[Supplied material Boundary: Start]

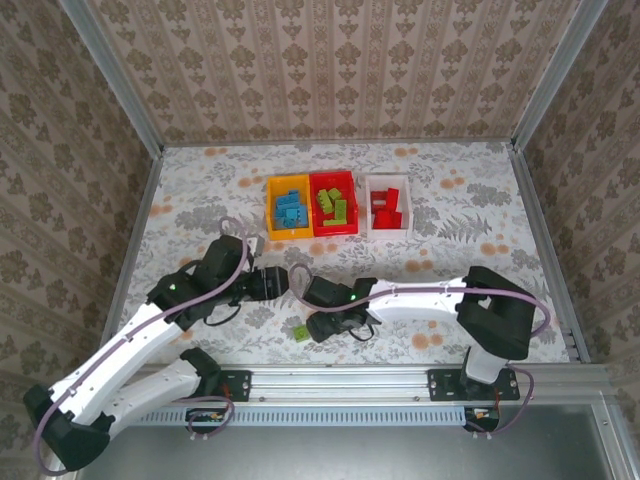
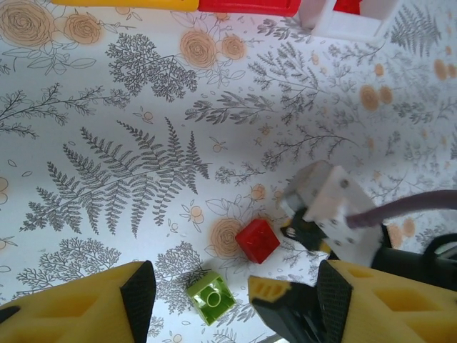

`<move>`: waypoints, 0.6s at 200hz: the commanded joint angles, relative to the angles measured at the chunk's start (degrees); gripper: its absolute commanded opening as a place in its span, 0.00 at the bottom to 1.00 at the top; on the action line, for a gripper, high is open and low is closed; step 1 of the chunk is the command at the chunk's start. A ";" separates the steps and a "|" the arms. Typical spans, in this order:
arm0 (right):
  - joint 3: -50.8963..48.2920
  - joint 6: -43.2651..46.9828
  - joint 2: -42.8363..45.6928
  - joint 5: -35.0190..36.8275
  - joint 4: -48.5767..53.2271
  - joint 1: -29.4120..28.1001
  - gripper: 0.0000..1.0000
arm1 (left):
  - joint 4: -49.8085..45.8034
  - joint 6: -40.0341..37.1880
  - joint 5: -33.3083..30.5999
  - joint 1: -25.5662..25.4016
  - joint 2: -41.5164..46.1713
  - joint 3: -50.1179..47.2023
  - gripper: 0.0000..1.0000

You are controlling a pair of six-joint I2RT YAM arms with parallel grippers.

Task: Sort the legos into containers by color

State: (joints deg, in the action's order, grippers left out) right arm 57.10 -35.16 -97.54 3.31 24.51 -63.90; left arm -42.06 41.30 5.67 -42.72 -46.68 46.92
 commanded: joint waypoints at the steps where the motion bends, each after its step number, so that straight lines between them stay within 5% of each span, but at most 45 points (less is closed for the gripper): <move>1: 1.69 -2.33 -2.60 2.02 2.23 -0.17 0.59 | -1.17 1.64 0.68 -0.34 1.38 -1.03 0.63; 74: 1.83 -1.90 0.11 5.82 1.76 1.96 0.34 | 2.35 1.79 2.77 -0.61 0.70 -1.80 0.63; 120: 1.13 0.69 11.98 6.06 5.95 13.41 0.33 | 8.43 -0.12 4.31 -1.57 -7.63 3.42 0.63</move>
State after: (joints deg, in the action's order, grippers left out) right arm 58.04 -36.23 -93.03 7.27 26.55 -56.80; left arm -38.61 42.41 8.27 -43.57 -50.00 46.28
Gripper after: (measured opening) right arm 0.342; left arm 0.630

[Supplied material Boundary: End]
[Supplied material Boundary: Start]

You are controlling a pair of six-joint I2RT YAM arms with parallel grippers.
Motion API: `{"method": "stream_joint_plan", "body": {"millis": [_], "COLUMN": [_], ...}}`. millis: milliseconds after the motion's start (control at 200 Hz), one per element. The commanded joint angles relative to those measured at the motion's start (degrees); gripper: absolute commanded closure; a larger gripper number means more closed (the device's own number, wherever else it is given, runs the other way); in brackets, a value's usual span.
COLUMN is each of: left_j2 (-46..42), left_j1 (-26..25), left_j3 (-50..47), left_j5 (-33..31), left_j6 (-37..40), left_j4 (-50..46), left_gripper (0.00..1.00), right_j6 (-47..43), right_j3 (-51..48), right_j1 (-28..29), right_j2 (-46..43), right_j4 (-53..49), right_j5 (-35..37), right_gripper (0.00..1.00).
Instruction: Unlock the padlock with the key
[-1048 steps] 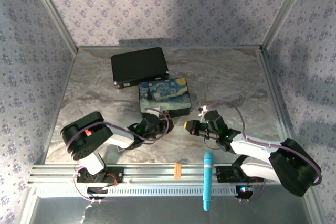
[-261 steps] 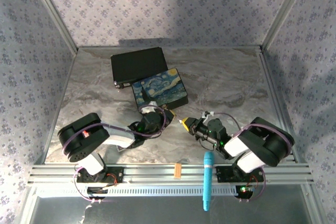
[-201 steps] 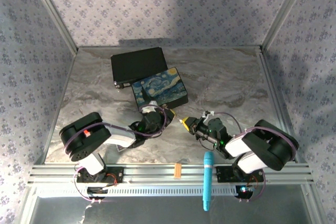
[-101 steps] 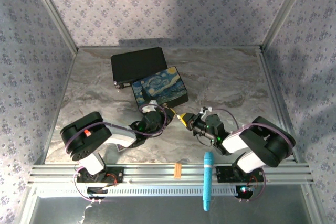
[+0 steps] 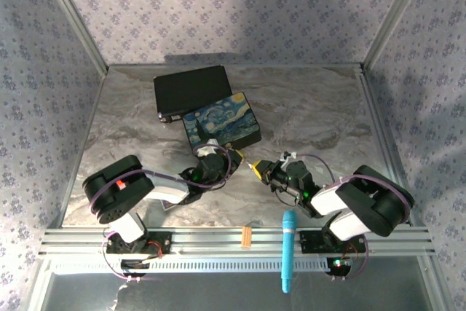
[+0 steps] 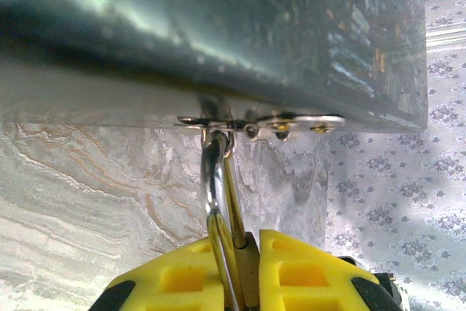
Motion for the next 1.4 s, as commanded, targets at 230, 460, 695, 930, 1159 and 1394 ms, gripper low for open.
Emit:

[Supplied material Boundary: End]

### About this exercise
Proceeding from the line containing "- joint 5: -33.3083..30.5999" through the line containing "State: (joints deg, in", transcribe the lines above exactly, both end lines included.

### Your solution
  - joint 5: -33.3083..30.5999
  - joint 1: -25.5662..25.4016
  - joint 2: -41.5164..46.1713
  - joint 3: -50.1179..47.2023
  - gripper: 0.0000..1.0000

You are controlling a pair of six-joint I2RT YAM arms with parallel grippers.

Task: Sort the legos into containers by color

State: (joints deg, in the action's order, grippers left out) right arm 57.10 -35.16 -97.54 3.31 24.51 -63.90; left arm -42.06 41.30 5.67 -42.72 -46.68 46.92

No part of the answer remains open.